# [TASK DESCRIPTION]
Consider the listing below. Extract exactly the lines from the line containing "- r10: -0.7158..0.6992" to the line containing "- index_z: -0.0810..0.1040", both included.

# [RECORDS PROVIDED]

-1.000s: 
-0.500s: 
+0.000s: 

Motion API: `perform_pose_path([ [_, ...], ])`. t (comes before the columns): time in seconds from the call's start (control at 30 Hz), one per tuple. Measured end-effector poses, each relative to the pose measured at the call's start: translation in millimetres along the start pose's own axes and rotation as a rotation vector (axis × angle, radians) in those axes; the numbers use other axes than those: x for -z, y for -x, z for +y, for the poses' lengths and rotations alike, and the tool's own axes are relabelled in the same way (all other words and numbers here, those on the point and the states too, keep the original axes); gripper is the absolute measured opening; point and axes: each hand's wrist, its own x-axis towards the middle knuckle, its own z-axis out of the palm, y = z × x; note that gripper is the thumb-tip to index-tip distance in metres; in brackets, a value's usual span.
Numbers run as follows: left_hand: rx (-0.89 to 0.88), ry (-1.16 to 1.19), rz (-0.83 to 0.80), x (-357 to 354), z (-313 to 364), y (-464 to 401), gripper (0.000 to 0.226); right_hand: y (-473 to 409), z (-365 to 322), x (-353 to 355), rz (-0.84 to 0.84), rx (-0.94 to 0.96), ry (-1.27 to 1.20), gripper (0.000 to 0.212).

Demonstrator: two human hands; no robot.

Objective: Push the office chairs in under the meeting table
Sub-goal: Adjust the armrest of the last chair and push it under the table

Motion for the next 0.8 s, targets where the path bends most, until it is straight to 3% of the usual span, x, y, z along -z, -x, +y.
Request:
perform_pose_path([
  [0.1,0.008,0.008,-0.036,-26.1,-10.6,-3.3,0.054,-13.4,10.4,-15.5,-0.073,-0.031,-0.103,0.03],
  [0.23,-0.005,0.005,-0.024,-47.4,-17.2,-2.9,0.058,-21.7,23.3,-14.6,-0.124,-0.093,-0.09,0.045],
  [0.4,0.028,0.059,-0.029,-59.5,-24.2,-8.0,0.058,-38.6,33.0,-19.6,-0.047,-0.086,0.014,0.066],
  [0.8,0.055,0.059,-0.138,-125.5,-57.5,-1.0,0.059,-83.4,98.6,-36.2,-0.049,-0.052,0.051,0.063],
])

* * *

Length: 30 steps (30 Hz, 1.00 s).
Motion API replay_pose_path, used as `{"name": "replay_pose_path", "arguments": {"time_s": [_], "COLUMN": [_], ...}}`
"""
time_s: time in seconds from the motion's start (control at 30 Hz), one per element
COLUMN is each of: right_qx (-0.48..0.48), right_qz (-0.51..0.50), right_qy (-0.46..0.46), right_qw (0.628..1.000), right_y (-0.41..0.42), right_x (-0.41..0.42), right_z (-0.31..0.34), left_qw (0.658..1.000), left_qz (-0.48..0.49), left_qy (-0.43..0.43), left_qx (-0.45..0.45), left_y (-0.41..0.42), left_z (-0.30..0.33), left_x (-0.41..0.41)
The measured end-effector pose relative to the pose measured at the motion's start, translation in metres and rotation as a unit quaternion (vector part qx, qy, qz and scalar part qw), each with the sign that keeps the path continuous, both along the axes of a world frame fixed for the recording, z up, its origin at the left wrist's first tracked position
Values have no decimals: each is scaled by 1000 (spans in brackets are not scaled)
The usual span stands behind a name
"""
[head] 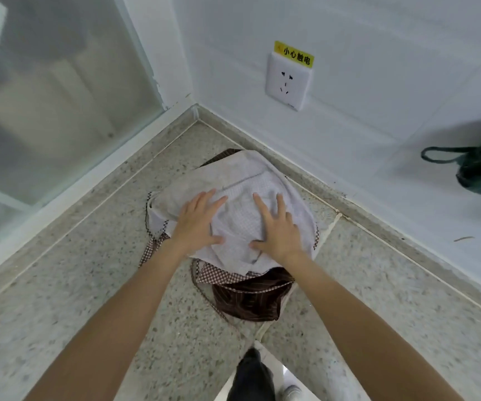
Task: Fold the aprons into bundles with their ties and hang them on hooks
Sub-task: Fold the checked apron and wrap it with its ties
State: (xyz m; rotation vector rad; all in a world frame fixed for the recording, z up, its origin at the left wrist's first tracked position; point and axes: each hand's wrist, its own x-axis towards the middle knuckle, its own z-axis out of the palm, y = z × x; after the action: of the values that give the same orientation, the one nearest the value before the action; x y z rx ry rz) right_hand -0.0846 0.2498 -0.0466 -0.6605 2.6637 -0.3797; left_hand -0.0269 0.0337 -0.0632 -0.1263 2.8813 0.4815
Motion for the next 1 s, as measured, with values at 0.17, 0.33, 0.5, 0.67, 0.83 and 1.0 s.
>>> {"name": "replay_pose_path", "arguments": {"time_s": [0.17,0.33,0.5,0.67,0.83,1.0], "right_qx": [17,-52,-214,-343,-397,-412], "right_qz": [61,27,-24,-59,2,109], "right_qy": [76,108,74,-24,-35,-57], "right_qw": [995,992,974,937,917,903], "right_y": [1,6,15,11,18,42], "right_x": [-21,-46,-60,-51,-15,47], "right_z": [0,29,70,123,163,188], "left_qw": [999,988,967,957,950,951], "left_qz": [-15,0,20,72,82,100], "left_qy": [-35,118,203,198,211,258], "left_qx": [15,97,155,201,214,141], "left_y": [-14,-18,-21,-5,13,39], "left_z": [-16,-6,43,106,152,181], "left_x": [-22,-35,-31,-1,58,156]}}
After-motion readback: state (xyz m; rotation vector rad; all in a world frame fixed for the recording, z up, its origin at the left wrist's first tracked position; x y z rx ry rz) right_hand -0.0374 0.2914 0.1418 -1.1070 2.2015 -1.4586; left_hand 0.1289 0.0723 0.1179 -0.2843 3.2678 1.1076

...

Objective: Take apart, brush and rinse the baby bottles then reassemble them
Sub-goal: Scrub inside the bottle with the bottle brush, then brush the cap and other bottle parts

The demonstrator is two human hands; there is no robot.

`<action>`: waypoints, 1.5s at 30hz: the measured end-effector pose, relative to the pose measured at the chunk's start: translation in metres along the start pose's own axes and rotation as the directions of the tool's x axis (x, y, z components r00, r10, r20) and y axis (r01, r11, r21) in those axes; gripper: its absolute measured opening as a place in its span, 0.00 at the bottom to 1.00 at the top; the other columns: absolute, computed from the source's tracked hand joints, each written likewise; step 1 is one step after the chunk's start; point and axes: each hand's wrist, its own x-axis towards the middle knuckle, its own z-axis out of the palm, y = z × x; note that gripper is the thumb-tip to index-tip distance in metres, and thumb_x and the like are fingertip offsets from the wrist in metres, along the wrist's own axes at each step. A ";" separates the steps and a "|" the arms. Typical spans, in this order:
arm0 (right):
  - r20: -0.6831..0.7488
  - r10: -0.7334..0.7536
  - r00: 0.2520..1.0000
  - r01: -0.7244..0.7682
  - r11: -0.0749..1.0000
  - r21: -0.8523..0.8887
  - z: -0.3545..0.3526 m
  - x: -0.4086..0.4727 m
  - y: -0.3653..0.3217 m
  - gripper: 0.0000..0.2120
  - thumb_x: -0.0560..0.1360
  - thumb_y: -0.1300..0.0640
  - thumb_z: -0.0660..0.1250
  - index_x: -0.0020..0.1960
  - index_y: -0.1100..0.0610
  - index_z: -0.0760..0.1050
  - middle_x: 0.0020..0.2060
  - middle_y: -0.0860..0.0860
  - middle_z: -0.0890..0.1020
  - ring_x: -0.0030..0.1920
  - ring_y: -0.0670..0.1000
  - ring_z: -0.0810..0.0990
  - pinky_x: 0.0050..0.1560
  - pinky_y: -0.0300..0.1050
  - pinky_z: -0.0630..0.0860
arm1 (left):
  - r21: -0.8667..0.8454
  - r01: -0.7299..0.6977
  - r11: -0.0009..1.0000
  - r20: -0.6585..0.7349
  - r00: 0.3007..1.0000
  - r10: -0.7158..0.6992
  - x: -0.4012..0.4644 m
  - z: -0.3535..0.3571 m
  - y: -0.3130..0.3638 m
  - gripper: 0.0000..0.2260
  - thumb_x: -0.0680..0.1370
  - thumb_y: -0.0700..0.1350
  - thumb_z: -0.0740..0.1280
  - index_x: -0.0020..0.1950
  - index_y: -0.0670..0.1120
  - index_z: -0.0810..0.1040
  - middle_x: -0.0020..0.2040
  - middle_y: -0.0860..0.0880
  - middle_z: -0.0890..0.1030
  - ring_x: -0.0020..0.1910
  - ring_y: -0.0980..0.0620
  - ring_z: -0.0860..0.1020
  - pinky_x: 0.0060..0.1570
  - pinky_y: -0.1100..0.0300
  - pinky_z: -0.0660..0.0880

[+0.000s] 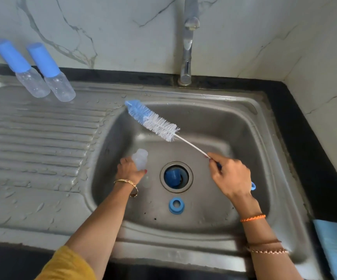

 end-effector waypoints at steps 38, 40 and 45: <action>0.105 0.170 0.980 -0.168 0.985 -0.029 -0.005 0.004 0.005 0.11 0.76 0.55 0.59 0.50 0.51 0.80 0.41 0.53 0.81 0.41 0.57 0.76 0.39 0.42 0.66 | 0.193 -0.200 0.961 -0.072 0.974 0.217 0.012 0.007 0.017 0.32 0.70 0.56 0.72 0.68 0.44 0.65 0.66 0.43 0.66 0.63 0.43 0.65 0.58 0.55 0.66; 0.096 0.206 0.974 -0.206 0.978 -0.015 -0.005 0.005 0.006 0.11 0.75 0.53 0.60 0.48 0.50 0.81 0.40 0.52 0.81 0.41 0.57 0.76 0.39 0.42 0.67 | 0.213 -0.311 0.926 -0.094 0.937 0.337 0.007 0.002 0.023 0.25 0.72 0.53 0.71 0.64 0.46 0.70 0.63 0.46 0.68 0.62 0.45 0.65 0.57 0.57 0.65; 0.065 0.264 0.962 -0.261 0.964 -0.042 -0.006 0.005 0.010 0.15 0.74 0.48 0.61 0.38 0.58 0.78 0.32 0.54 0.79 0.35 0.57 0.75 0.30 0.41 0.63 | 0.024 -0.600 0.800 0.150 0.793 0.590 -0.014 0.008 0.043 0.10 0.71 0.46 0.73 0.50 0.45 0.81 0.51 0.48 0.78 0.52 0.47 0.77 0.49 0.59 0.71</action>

# [OUTPUT FOR THIS EXERCISE]
  - r10: -0.7158..0.6992
  - x: -0.4012..0.4644 m
  - z: -0.3535..0.3571 m
  - y: -0.3130..0.3638 m
  - gripper: 0.0000..0.2260
  - thumb_x: -0.0680..0.1370
  - thumb_y: -0.0700..0.1350
  - thumb_z: -0.0740..0.1280
  - index_x: -0.0020..0.1950
  - index_y: -0.0670..0.1120
  - index_z: -0.0810..0.1040

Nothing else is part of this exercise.